Les extraits de films choisis par Raoul Peck, intercallés entre des images d’archives exposant crument la condition des Noir·e·s, montrent un contraste saisissant entre le pays rêvé et le pays réel. Certaines images récentes de heurts raciaux violents à Ferguson et Baltimore rappellent les continuités et l’actualité du sujet dans un pays où le président fait l’approbabtion du Ku Klux Klan.

Les graines de James

James Baldwin ne s’est jamais impliqué directement dans une association ou un parti. Ce choix l’a isolé.

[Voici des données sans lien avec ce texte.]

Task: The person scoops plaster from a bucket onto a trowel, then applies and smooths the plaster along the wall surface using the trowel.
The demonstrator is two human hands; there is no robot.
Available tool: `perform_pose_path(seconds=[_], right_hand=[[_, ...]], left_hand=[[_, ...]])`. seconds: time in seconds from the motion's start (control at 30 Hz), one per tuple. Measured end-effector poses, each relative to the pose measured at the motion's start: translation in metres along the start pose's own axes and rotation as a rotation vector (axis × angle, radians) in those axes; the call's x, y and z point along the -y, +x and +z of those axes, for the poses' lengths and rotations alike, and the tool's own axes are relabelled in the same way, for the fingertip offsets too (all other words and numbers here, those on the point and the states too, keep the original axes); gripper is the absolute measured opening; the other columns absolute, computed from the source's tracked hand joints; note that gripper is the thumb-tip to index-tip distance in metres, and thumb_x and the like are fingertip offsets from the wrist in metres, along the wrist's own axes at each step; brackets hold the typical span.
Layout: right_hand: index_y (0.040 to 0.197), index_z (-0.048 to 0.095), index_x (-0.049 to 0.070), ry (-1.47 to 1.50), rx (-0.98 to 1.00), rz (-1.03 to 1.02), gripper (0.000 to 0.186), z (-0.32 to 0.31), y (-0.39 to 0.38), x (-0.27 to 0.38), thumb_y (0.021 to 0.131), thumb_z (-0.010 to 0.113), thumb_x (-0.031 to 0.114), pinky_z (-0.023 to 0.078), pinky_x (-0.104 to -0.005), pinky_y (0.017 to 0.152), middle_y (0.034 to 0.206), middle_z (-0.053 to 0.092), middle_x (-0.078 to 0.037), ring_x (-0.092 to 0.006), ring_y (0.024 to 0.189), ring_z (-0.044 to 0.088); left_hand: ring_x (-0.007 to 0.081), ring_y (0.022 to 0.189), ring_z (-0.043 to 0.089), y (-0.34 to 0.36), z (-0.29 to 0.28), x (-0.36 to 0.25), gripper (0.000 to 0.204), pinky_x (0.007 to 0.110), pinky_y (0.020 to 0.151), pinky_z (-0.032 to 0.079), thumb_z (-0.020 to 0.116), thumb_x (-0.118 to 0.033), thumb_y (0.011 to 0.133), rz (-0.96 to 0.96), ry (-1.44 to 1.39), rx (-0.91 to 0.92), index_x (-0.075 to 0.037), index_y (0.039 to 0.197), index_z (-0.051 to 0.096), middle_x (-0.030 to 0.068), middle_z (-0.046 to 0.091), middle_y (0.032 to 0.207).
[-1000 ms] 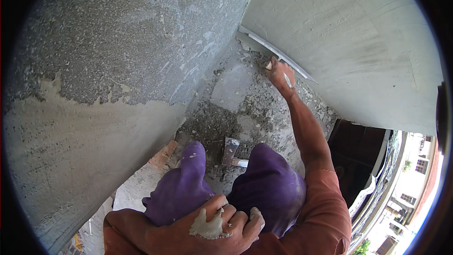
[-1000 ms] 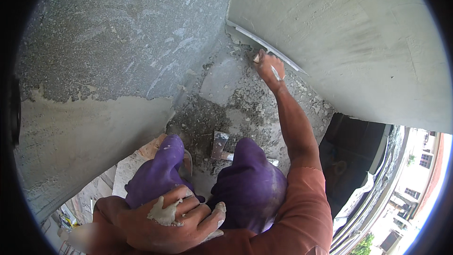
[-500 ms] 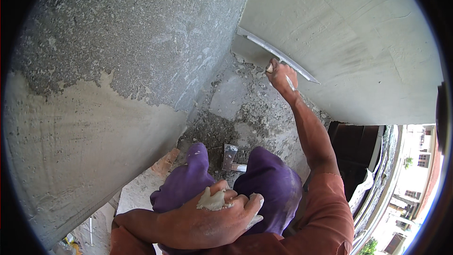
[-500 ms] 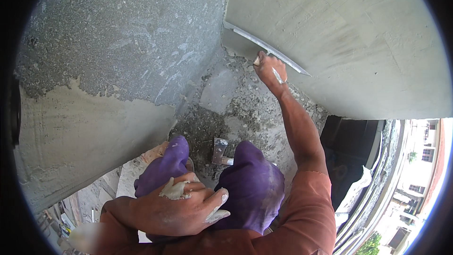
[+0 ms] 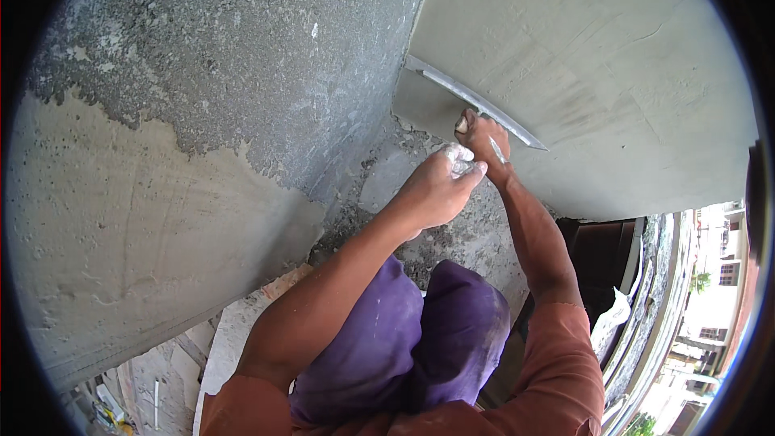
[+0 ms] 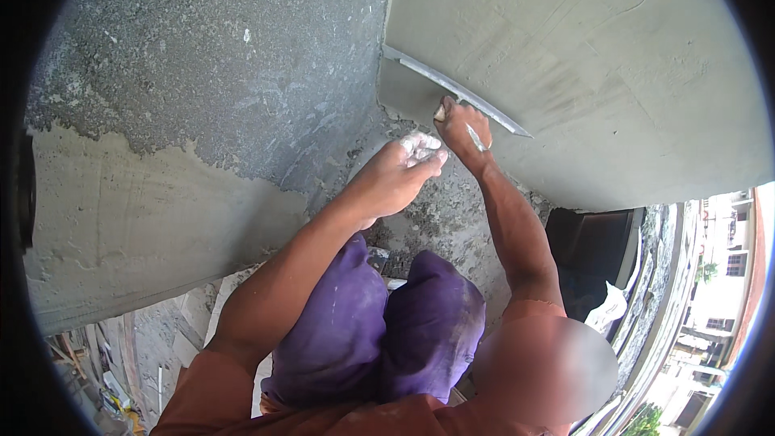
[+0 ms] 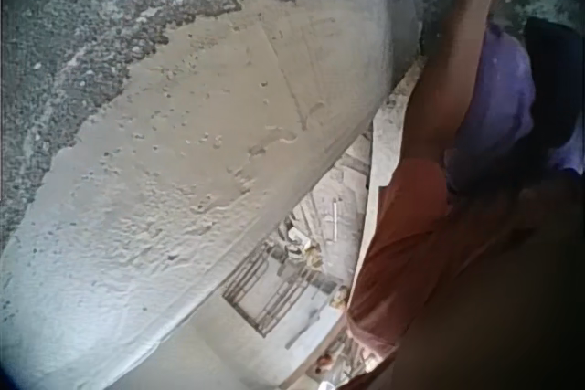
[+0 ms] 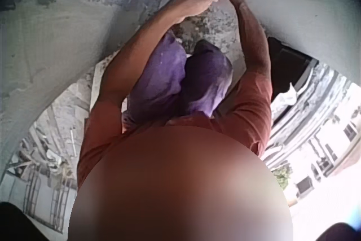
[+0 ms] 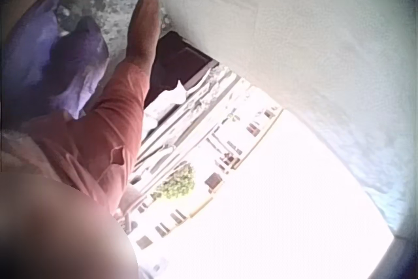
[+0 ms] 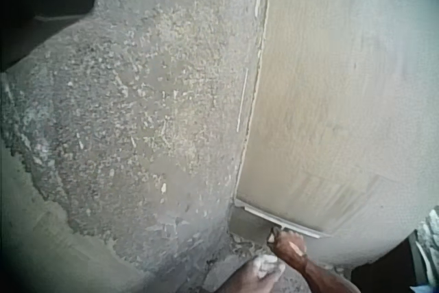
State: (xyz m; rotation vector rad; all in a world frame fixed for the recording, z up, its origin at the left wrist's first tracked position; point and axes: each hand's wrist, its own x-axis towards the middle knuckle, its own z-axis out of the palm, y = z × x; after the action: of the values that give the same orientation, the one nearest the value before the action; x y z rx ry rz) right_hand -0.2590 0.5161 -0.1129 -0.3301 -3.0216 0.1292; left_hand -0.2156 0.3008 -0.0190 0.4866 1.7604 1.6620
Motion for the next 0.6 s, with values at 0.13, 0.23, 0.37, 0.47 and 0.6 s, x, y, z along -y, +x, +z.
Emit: perform_pose_path(seconds=[0.13, 0.23, 0.37, 0.47, 0.6], right_hand=[[0.108, 0.064, 0.014, 0.044, 0.025, -0.026, 0.027, -0.023, 0.001, 0.000, 0.088, 0.063, 0.032, 0.055, -0.0527, 0.075, 0.087, 0.072, -0.020, -0.0415, 0.086, 0.071], [0.109, 0.063, 0.015, 0.043, 0.009, -0.024, 0.028, -0.035, 0.003, 0.006, 0.089, 0.061, 0.035, 0.055, -0.0521, 0.075, 0.087, 0.072, -0.020, -0.0413, 0.086, 0.071], [0.112, 0.065, 0.015, 0.022, -0.052, -0.034, 0.029, -0.059, 0.004, 0.014, 0.089, 0.061, 0.032, 0.056, -0.0514, 0.073, 0.087, 0.073, -0.020, -0.0407, 0.084, 0.071], [0.104, 0.071, 0.011, -0.013, -0.077, -0.011, 0.027, -0.071, 0.004, 0.007, 0.088, 0.061, 0.030, 0.057, -0.0506, 0.073, 0.088, 0.073, -0.020, -0.0405, 0.083, 0.072], [0.088, 0.075, 0.005, -0.045, -0.095, -0.002, 0.025, -0.081, 0.006, 0.010, 0.086, 0.062, 0.027, 0.058, -0.0501, 0.073, 0.087, 0.073, -0.021, -0.0404, 0.082, 0.072]], left_hand=[[0.0261, 0.124, 0.059, 0.068, 0.017, 0.002, 0.061, 0.037, 0.103, 0.046, 0.061, -0.037, 0.100, -0.066, -0.119, -0.164, 0.009, 0.138, 0.048, 0.0211, 0.062, 0.129], [0.0319, 0.138, 0.048, 0.108, 0.025, 0.005, 0.075, 0.041, 0.111, 0.040, 0.061, -0.040, 0.099, -0.197, -0.222, -0.308, 0.009, 0.150, 0.034, 0.0271, 0.047, 0.149], [0.0300, 0.141, 0.043, 0.129, 0.037, 0.011, 0.085, 0.040, 0.115, 0.035, 0.063, -0.041, 0.098, -0.056, -0.365, -0.292, 0.007, 0.155, 0.023, 0.0256, 0.043, 0.152], [0.0273, 0.144, 0.038, 0.141, 0.041, 0.011, 0.087, 0.038, 0.119, 0.029, 0.064, -0.040, 0.098, 0.112, -0.519, -0.237, 0.005, 0.157, 0.020, 0.0226, 0.040, 0.155], [0.0241, 0.147, 0.032, 0.143, 0.037, 0.006, 0.081, 0.036, 0.121, 0.024, 0.062, -0.036, 0.101, 0.187, -0.655, -0.148, 0.004, 0.158, 0.020, 0.0184, 0.035, 0.159]])
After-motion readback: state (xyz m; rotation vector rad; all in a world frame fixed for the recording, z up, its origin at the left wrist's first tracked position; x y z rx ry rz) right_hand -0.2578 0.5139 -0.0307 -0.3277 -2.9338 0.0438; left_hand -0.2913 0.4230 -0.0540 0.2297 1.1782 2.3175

Eldridge Cleaver, par exemple, un des leaders des Blacks Panthers, le considérait comme un traître. Quant à Martin Luther King Jr., il a refusé de lui donner la parole lors de la grande marche sur Washington du 28 août 1963. Du côté des autorités, il va sans dire qu’il était un homme à combattre. Le FBI avait constitué un dossier de 1884 pages sur cet homme décrit comme un «pervers bien connu» en raison de son homosexualité et comme une «menace pour la sécurité nationale» en raison de ses idées de gauche.

James Baldwin regagne finalement Paris en 1970. Il y restera jusqu’à sa mort, non sans avoir fait quelques passages en Suisse. La consultation des archives du Journal de Genève et de la Gazette de Lausanne entre 1960 et 1970 montre que l’homme y était fort apprécié en raison de sa posture d’intellectuel, critique certe, mais d’intellectuel avant tout, contrairement aux Black Panthers ou à Malcom X, dépeints comme de dangereux extrémistes.

Aujourd’hui, aux Etats-Unis, à l’heure où les anciennes factions se sont largement dissoutes et que la question raciale revient en force sur le devant de la scène, Baldwin connaît un regain d’influence. Depuis la présidence de Barack Obama, une douzaine d’ouvrage ont été publié sur lui.